Exercise details: Go through the listing below and output exactly the line with "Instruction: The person", the line with "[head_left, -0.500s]", and each line between; omit the rest.

BEGIN Listed records

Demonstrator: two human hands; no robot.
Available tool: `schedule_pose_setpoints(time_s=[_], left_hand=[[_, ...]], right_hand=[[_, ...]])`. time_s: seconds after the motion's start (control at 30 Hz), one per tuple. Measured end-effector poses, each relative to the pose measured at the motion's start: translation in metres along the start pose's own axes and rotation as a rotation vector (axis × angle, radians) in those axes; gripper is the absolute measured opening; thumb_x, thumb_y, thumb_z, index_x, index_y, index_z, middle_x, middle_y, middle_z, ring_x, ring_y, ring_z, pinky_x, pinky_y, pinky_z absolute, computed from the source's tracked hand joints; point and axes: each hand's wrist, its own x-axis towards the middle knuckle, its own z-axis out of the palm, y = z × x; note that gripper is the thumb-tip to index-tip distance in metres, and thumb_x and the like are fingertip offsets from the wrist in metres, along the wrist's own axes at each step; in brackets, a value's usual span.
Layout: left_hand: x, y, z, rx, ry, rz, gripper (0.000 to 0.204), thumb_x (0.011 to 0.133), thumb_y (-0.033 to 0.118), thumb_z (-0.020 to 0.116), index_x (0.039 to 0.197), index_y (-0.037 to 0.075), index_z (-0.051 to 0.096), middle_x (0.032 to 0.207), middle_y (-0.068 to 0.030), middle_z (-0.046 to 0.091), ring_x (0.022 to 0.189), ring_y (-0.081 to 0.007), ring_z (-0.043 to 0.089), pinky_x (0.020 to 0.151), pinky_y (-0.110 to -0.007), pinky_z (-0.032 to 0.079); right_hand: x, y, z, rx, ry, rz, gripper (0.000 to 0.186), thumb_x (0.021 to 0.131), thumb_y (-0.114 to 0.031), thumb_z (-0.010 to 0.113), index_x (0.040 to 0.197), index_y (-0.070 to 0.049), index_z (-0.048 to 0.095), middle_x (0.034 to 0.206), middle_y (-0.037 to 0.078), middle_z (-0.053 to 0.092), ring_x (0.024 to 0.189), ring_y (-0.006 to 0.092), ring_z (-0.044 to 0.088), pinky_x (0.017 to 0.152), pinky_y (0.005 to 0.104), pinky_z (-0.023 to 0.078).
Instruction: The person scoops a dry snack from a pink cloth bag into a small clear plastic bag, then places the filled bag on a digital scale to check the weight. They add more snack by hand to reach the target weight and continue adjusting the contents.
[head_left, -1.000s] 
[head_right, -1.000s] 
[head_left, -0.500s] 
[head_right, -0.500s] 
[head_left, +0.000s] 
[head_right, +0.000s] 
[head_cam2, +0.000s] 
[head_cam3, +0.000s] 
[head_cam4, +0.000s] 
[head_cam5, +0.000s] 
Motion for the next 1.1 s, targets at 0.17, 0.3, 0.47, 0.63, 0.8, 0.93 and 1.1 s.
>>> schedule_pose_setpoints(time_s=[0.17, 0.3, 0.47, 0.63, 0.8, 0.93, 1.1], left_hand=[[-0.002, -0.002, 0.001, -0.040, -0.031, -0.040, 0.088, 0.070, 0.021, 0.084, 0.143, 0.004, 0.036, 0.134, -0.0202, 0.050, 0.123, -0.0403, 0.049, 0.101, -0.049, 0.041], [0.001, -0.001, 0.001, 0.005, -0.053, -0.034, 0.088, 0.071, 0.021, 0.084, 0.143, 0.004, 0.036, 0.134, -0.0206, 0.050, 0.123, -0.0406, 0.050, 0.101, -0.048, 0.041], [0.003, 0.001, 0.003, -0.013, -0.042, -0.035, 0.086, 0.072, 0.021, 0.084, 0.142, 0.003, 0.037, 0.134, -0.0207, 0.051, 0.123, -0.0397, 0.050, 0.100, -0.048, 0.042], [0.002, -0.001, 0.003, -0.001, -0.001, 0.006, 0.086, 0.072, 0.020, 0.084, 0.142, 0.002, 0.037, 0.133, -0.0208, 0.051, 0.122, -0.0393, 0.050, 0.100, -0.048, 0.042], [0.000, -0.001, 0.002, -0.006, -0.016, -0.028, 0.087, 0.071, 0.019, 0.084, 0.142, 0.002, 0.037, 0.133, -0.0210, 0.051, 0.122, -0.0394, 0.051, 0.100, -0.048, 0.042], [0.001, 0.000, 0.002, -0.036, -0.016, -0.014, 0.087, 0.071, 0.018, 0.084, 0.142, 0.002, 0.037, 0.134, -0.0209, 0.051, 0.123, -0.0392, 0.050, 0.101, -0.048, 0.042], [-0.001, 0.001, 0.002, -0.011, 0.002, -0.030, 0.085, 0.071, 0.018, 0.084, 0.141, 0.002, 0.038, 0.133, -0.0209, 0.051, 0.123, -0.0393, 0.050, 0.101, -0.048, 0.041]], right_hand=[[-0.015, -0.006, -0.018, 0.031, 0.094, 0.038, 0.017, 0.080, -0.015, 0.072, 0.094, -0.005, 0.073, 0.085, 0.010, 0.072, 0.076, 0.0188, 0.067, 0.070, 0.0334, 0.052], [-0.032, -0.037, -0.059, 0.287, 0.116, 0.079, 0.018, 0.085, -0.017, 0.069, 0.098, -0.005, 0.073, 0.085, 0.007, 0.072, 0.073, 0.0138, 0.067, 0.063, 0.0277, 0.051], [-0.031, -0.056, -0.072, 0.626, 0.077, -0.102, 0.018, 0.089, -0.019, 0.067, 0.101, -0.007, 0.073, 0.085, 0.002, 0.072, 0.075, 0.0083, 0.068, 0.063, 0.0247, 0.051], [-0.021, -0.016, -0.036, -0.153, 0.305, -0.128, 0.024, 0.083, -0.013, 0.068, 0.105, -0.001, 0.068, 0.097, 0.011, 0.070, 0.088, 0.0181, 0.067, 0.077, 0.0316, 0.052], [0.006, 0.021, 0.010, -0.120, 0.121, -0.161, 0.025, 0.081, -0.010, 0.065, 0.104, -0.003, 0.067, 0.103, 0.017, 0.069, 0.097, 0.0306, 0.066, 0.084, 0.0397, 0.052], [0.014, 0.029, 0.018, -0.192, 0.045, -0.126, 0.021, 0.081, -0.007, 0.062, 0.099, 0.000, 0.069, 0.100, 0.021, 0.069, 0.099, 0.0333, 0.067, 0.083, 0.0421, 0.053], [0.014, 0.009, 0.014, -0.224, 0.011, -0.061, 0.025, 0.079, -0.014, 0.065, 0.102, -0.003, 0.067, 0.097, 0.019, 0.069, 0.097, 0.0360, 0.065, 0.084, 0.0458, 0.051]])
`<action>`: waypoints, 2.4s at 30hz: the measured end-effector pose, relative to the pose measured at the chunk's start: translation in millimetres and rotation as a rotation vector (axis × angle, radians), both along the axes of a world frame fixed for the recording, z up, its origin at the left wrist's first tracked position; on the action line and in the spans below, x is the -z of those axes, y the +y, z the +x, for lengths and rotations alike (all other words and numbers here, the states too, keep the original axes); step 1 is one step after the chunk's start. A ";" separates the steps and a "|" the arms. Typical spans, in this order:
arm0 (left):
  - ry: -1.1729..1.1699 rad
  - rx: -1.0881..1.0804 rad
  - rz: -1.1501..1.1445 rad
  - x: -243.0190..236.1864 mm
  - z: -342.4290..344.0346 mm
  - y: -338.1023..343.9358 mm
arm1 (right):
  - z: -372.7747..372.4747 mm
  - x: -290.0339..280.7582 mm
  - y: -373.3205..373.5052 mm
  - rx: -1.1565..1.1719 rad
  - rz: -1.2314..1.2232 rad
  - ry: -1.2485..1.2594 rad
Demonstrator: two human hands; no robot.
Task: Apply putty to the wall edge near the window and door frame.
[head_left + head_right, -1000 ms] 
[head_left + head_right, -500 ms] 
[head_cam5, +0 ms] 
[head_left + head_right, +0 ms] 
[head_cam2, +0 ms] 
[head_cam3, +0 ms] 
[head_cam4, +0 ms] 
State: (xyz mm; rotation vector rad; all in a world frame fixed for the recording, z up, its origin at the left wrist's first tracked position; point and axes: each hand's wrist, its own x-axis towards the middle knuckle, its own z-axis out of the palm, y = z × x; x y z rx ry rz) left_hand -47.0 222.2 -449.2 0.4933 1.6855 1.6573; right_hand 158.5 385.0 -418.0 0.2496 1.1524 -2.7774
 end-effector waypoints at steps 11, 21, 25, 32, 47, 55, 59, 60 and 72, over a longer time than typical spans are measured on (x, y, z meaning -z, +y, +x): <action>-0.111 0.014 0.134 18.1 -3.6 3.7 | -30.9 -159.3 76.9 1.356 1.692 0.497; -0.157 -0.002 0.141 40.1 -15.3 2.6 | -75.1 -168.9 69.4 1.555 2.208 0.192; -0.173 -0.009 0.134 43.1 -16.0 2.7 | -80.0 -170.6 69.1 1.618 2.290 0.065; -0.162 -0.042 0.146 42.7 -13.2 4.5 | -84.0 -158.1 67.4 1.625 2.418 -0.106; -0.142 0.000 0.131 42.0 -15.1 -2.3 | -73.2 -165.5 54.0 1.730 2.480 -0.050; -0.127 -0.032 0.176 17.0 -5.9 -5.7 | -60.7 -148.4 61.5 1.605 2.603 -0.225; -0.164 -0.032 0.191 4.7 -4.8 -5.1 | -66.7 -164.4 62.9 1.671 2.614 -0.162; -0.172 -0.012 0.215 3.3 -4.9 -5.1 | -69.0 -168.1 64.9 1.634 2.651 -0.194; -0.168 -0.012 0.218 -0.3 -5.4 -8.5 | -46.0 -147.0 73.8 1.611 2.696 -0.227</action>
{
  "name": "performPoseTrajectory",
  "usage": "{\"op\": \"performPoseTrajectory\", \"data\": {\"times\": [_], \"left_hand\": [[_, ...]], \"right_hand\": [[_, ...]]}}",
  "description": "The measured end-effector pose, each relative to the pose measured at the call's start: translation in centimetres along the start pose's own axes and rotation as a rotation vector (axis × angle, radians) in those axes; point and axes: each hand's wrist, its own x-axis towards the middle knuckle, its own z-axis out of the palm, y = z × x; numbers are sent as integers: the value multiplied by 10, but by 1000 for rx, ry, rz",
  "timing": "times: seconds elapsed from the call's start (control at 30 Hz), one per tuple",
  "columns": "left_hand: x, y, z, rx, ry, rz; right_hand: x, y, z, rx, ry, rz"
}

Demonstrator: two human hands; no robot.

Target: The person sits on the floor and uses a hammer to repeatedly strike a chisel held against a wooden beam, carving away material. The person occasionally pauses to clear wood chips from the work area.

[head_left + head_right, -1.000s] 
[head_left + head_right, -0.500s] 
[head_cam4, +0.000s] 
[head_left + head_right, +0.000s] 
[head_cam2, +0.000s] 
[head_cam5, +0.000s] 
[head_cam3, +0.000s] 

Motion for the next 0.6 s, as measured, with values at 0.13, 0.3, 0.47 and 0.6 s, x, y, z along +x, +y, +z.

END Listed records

Response for this exercise:
Instruction: The person scoops a dry snack from a pink cloth bag into a small clear plastic bag, then places the filled bag on a digital scale to check the weight. They add more snack by hand to reach the target weight and continue adjusting the contents.
[head_left, -1.000s] 
[head_right, -1.000s] 
[head_left, -0.500s] 

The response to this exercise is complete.